> [Activity] Line by line, reproduce exactly the beginning of the listing below, ending with the line that contains "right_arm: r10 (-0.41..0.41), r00" and adding nothing.

> [Study material]
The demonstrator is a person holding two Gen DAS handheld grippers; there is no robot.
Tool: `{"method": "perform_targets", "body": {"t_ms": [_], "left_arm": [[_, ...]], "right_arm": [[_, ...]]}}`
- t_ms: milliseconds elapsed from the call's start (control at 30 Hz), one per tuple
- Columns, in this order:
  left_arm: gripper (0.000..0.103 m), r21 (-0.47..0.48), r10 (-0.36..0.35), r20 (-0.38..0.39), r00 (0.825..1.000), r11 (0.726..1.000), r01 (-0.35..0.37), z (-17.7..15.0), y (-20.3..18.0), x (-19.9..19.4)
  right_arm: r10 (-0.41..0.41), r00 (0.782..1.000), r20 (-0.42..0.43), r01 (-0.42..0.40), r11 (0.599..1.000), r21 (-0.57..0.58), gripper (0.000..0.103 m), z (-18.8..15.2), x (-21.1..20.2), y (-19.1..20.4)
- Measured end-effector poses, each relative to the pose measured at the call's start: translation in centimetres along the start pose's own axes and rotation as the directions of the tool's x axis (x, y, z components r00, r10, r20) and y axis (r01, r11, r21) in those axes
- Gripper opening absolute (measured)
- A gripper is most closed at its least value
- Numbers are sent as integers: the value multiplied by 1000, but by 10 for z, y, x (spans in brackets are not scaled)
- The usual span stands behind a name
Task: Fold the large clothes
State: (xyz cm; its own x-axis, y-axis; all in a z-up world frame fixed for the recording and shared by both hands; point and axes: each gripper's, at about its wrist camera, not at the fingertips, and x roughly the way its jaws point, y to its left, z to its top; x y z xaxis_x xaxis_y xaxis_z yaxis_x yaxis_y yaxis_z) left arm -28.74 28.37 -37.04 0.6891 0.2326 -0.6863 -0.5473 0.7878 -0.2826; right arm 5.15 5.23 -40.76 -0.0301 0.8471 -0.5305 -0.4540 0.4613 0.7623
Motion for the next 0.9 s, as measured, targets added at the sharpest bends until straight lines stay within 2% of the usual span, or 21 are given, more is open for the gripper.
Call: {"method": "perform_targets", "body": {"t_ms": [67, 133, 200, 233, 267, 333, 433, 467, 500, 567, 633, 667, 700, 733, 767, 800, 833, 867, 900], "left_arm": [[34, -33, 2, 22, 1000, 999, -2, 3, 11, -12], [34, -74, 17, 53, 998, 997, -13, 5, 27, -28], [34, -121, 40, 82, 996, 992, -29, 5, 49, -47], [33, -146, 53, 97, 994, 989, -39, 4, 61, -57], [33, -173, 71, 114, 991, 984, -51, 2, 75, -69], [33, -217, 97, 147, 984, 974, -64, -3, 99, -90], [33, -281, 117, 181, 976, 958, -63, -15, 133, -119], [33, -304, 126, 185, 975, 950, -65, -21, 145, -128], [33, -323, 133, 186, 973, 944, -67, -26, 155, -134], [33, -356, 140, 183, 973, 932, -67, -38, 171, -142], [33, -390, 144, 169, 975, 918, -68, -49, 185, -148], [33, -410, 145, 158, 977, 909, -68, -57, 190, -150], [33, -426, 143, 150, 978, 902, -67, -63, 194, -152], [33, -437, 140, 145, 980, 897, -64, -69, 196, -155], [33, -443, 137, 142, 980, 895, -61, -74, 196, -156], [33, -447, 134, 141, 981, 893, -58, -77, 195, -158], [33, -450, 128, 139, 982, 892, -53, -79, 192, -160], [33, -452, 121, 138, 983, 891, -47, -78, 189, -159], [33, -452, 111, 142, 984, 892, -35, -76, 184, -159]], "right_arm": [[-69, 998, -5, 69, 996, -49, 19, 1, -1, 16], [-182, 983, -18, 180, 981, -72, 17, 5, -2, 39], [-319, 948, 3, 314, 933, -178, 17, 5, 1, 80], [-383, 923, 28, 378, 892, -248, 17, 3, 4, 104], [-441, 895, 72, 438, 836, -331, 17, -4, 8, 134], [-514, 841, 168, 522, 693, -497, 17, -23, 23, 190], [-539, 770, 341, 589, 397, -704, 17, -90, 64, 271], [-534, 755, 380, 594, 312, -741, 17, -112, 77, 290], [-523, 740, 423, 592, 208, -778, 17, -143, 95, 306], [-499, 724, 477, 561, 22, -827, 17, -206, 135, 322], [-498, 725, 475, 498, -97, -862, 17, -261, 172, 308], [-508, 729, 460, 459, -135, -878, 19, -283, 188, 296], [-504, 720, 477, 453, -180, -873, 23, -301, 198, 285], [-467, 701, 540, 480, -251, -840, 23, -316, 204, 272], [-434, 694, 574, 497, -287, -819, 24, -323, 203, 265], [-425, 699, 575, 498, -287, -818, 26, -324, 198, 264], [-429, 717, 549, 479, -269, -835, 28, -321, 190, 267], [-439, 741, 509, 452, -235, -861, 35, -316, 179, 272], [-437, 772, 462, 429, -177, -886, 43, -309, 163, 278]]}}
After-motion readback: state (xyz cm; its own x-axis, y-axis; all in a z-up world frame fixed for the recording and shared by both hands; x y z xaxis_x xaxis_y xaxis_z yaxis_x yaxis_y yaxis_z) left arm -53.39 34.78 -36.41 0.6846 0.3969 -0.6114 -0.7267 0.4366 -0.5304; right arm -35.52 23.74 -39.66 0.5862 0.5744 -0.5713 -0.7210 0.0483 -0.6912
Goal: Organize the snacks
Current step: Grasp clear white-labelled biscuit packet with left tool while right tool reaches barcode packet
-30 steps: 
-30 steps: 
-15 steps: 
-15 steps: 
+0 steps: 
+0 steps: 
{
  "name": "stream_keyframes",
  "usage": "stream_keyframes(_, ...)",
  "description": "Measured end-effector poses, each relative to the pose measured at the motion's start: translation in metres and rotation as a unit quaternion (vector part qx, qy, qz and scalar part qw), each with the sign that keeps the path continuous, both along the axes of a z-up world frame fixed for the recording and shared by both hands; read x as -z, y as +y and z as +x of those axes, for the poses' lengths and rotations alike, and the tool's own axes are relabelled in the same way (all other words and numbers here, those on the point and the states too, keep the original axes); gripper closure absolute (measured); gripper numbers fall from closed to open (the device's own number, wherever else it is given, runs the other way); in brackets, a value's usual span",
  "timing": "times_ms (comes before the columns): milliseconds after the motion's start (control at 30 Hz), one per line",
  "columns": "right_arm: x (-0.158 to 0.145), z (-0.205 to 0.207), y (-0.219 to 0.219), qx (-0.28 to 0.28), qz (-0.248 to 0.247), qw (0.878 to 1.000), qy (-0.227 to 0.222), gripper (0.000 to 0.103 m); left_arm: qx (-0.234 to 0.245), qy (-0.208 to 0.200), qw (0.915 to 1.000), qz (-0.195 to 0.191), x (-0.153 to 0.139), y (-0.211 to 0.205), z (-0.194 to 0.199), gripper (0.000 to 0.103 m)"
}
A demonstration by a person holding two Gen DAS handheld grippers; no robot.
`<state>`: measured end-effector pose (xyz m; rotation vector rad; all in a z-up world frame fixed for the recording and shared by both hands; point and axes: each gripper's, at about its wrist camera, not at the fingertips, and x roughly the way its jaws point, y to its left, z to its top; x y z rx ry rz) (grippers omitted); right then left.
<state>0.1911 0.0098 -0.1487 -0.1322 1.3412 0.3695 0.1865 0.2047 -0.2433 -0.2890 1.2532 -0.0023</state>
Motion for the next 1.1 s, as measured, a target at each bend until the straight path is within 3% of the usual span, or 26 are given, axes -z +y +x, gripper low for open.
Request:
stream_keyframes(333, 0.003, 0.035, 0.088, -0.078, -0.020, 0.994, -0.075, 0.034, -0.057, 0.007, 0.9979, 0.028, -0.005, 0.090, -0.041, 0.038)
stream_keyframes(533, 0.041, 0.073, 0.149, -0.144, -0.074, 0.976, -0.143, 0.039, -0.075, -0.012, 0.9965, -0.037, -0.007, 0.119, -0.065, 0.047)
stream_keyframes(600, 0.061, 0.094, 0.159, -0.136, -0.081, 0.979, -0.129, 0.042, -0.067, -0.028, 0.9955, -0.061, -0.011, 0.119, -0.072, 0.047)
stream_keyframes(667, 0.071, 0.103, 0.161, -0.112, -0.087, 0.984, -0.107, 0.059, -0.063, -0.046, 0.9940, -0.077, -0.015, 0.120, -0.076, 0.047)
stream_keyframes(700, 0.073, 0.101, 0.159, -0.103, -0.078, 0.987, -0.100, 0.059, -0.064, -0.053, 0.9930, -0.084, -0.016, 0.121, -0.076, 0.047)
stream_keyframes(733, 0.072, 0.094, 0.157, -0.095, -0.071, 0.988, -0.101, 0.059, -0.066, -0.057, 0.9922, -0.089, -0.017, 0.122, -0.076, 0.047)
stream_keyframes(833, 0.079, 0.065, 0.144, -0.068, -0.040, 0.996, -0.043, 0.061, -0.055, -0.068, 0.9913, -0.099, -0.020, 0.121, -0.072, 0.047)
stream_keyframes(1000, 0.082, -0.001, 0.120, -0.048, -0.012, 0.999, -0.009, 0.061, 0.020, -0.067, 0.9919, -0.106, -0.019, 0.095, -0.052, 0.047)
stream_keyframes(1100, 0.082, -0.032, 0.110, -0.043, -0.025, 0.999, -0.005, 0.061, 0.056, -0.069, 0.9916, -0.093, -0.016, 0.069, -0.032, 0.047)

> [Solution for this exercise]
The demonstrator is a person holding two Gen DAS handheld grippers; there is no robot.
Tool: `{"method": "perform_targets", "body": {"t_ms": [_], "left_arm": [[_, ...]], "right_arm": [[_, ...]]}}`
- t_ms: milliseconds elapsed from the call's start (control at 30 Hz), one per tuple
- Columns, in this order:
  left_arm: gripper (0.000..0.103 m), r21 (-0.47..0.48), r10 (-0.36..0.35), r20 (-0.38..0.39), r00 (0.825..1.000), r11 (0.726..1.000), r01 (-0.35..0.37), z (-17.7..15.0), y (-20.3..18.0), x (-19.9..19.4)
  right_arm: r10 (-0.41..0.41), r00 (0.782..1.000), r20 (-0.42..0.43), r01 (-0.42..0.40), r11 (0.599..1.000), r21 (-0.57..0.58), gripper (0.000..0.103 m), z (-18.8..15.2), x (-21.1..20.2), y (-19.1..20.4)

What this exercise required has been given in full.